I was at my Cell Group last night and we were knocking around the subject of Solitude. We have all been reading a book called ‘Sacred Rhythms’ which is about spiritual disciplines and rhythms. This has been a read that has challenged me in my life patens. None more so than this week when we jumped into the chapter on Solitude.
The challenge for an extravert like me is immediate. Even thinking about just being alone drains me of energy and fills me with a touch of fear! I am built up being with others , this is a source of my energy. Why be alone when you can be with others.
I have noticed over the past few years a growing part of me that does enjoy solitude. As a Father of young children and the busy work life of leading a church I reflect that my life is full of people, most of the time. This has brought an appreciation of times alone. When I think about Solitude of course I am not referring to time alone just me and my thoughts. It is time set aside to sit with God and be still.

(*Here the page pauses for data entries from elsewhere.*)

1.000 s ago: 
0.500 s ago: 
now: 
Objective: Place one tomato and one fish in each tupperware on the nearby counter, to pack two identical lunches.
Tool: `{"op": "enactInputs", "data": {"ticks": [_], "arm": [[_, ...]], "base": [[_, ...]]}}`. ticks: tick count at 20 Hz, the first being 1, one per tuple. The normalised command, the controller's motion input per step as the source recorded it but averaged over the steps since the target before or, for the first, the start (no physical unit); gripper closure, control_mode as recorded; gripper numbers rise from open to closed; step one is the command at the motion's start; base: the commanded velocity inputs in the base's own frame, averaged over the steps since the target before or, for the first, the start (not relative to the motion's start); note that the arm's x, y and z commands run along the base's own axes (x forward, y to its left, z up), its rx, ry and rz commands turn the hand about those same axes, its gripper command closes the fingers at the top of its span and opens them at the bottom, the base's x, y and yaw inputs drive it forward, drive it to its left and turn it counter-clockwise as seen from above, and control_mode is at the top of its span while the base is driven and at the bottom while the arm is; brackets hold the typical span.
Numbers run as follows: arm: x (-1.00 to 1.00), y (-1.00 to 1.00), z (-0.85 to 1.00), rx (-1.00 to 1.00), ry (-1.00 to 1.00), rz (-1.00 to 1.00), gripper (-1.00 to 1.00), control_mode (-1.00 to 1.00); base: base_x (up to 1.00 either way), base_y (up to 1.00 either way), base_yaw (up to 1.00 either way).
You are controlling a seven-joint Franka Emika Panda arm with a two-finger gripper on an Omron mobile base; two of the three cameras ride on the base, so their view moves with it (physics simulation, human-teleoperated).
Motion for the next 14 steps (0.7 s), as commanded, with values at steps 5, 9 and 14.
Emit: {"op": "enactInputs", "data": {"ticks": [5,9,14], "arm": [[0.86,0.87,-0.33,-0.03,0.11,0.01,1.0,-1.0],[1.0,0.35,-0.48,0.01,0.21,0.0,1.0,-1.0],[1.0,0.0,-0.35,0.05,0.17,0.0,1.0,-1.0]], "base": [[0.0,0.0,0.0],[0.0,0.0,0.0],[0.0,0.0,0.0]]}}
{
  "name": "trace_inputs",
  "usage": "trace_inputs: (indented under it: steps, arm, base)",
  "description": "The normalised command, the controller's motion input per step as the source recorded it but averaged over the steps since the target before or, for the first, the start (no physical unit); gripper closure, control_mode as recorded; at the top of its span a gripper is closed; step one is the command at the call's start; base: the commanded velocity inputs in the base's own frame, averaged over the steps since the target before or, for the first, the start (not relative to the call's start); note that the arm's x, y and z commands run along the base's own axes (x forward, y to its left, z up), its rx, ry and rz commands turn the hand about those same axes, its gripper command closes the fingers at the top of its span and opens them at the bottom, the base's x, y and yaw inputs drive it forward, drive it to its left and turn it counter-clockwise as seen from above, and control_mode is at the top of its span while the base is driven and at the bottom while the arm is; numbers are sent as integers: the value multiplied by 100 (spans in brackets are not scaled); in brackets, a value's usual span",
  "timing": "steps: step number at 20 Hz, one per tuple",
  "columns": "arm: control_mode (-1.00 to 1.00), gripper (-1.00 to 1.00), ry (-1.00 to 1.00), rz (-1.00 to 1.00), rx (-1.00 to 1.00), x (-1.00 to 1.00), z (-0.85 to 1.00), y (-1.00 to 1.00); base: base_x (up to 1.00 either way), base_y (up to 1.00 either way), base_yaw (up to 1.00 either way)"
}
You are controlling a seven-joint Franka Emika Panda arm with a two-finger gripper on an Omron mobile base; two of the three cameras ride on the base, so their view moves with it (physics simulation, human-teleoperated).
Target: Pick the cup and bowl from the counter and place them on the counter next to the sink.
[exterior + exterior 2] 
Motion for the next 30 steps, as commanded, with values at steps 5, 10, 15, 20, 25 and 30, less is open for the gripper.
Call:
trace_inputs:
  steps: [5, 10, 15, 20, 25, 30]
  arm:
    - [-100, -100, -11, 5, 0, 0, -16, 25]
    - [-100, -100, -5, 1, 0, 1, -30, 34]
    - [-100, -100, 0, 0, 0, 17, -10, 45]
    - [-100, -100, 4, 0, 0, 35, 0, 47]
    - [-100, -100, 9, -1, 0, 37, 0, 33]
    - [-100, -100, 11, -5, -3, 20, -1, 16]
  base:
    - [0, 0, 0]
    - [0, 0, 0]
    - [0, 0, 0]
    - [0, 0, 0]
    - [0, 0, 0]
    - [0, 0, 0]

As I thought more I do have those times set aside but the challenge for me is more the noise of life. Puttting all of life’s noise on mute. We reflected as a group that we live in a world where everything is screaming for our attention and more often than not requires immediate response. The world seems to keep getting faster and the noise keeps growing. This is my area of growth and discipline is to put that all on mute whilst I spend time with God. Be still and know….
We agreed as a group that over the next week we would all find at least an hour to sit and be still with God. Everything would go on mute. There would be no desired out comes or goals just stillness with us and our maker. We were all a mixture of nervous and excited at the thought!